On March 30, Mayor Muriel Bowser (D) issued an order directing residents to shelter in place until April 24.
“Our message remains the same: stay home,” Bowser stated. This “is the best way to flatten the curves and protect yourself, your family and our entire community from COVID-19.”
Washingtonians are permitted to leave their residences for the following reasons:
- obtain medical care not provided through tele-health;
- shop for food and essential household goods;
- work at essential businesses;
- essential travel;
- engage in limited recreational activities.
Homeless individuals are exempted from the order, but enjoined to find shelter. Porches and yards are considered part of a person’s residence.
All individuals suspected or confirmed to be infected with COVID-19 is restricted to their residence with the sole exception of seeking medical care.
Apartment dwellers are directed not to linger in common spaces such as gyms, party rooms, rooftops or courtyards. Many residential communities have already closed such amenities.

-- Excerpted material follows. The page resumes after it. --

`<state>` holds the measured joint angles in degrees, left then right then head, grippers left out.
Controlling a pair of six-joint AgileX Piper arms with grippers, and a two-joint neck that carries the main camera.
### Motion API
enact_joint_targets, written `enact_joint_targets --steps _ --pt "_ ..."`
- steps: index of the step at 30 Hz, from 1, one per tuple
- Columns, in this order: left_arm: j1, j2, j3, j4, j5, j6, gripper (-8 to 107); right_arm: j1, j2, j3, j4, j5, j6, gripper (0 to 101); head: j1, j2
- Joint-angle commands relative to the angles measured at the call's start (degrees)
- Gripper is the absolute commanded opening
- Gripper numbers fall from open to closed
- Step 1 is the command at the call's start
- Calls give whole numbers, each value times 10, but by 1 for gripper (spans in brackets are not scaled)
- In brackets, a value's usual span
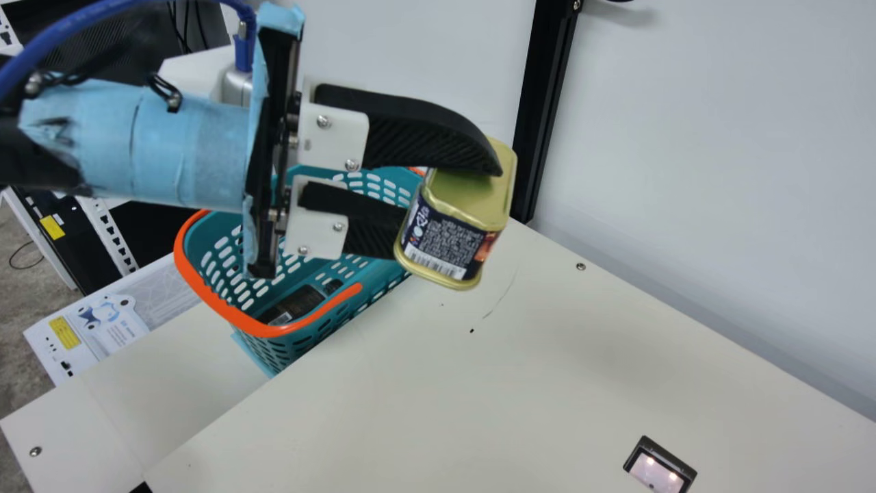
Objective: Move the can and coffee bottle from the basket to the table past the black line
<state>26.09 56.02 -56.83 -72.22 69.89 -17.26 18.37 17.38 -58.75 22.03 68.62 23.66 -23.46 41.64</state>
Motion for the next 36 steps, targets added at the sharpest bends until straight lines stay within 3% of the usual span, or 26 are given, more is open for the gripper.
enact_joint_targets --steps 1,18,36 --pt "-14 -6 5 -14 0 -78 10 0 0 0 0 0 0 101 -15 14" --pt "-37 -83 17 -77 0 -302 10 0 0 0 0 0 0 101 -15 14" --pt "-37 -87 15 -74 1 -308 10 0 0 0 0 0 0 101 -15 14"
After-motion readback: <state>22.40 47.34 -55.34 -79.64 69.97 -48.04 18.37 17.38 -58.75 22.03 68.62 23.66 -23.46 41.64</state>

Residents may continue to obtain home-based services provided they do not involve physical contact and comply with social distancing. They are also permitted to care for family members or pets in another household. Child and eldercare may continue.

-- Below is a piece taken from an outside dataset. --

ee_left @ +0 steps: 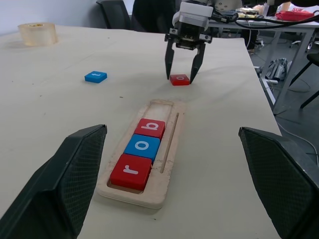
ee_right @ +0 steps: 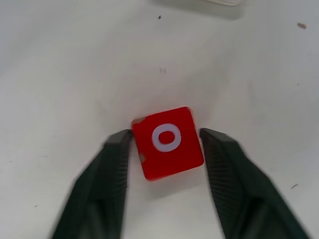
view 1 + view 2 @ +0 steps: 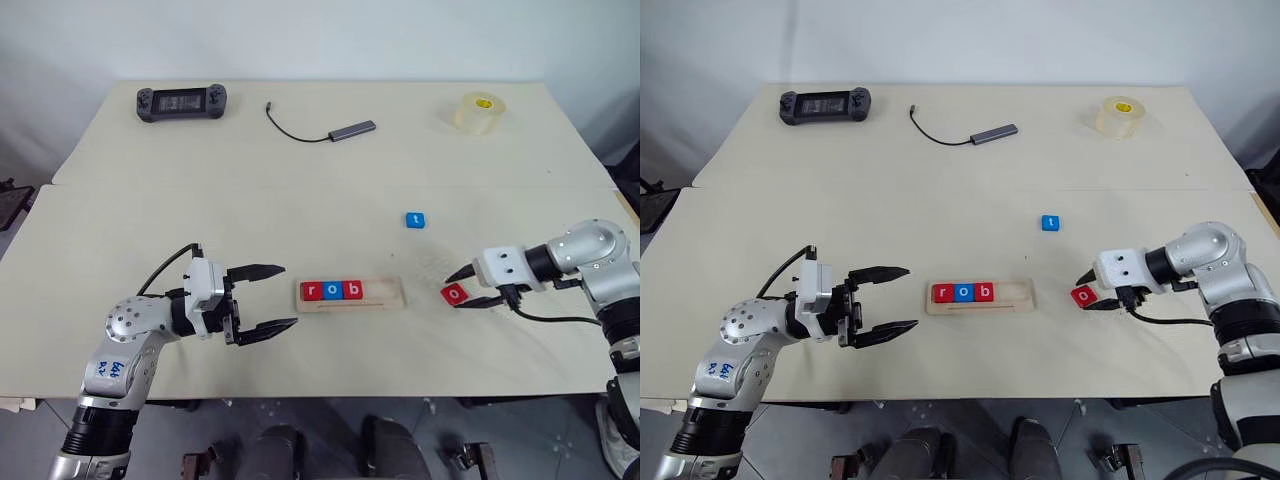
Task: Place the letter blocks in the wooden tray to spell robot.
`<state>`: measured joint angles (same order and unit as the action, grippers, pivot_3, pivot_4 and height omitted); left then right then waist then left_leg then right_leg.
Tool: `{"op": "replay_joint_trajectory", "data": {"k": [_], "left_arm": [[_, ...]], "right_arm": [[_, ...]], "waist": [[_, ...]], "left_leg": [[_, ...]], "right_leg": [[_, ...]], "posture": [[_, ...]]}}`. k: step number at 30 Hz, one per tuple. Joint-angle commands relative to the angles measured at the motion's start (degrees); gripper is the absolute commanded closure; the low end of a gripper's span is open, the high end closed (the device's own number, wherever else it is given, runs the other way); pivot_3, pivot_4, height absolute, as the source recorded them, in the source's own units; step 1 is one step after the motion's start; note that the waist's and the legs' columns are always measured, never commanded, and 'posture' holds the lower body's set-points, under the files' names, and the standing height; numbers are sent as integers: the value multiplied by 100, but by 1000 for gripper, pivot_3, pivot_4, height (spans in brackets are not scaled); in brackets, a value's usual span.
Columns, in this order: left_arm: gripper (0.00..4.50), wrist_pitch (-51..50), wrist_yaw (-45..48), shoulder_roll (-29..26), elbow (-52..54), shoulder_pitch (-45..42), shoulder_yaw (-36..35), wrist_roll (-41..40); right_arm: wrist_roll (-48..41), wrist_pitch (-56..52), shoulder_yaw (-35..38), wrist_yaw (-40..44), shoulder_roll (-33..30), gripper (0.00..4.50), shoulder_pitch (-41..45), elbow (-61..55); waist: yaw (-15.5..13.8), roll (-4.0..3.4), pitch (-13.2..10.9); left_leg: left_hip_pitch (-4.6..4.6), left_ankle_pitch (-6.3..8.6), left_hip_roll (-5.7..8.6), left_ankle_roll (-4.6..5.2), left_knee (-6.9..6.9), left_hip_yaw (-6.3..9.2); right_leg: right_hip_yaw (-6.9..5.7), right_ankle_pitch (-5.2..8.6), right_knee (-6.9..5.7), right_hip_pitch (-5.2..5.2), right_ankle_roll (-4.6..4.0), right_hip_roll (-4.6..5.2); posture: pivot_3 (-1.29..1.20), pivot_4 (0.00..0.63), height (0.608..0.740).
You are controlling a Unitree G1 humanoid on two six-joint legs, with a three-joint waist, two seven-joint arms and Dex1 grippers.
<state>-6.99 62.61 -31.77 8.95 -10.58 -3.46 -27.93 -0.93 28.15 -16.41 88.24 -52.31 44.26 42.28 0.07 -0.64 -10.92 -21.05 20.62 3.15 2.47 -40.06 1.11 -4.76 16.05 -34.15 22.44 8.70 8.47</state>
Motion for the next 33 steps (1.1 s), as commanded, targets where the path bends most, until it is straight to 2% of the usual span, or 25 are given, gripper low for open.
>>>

Uber and Lyft vehicles may not transport more than two passengers. Drivers are enjoined to disinfect all surfaces after each trip. Bikeshare and scooter riders are also directed to wipe down their rides after use. Buses will embark passengers from the back doors. Metro riders are encouraged to maintain social distance while using public transit.
Non-contact outdoor recreation is permitted provided the sport complies with social distancing is conducted solely with members of one’s own household. Examples including walking, running, dog walking, biking, rollerblading, skateboarding, tennis, golfing and gardening.
All businesses are directed to move as many employees as possible to telework. The Mayor empowered the DC Department of Consumer and Regulatory Affairs (DCRA) to demand COVID-19 operational plans from both essential and non-essential businesses.
Penalties For Non Compliance
Under the order, DCRA can issue warnings and impose fines of up to$1,000 a day per site. The agency can also close non-compliant businesses.
While this may not seem to be different from earlier directives, the new order makes violating the order a misdemeanor. The Metropolitan Police Department and other law enforcement agencies can now issue fine and imprison violators. The penalties cannot exceed $5,000 or more than 90 days.